Glisser le long de sa nuque tant prisée des victimes
Consentantes de ses frasques d'antant - hier seulement;
Effleurer la courbe délicate de son sein,
Descendre, plus bas encor', s'infiltrer en son corps
Oh comme il en a rêvé de ce merveilleux dessein !

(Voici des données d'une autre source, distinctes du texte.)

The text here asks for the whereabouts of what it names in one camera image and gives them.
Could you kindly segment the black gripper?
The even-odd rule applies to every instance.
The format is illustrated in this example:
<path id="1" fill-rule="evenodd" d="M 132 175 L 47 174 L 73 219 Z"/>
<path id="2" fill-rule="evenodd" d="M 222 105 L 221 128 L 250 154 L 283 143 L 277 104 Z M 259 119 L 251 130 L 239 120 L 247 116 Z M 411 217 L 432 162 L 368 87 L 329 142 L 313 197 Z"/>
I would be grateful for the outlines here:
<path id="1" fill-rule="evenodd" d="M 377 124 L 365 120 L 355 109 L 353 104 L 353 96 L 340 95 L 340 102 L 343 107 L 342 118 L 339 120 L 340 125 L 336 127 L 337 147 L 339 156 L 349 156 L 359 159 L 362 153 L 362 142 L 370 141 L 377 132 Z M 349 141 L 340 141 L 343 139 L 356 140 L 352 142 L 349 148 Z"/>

La caresser jusqu'à cette mort
Qui pour lui bien impatiente s'en vint.

Une attente de misère se nourrissant de charogne
Parcourant les entrailles de la terre
Dans la miséricorde d'un dieu sans vergogne
Quand enfin elle le rejoint
Allongée sous la coupole du tilleul
Plongée au coeur des bouquets non cueillis
De pousses fraichement écloses
Mais l'amour s'est éteint.

Il ne reste que la faim,
Et lui, petit filament perdu sur un corps qu'il rêva sien,
Plonge dans la plaie profonde de l'assassin.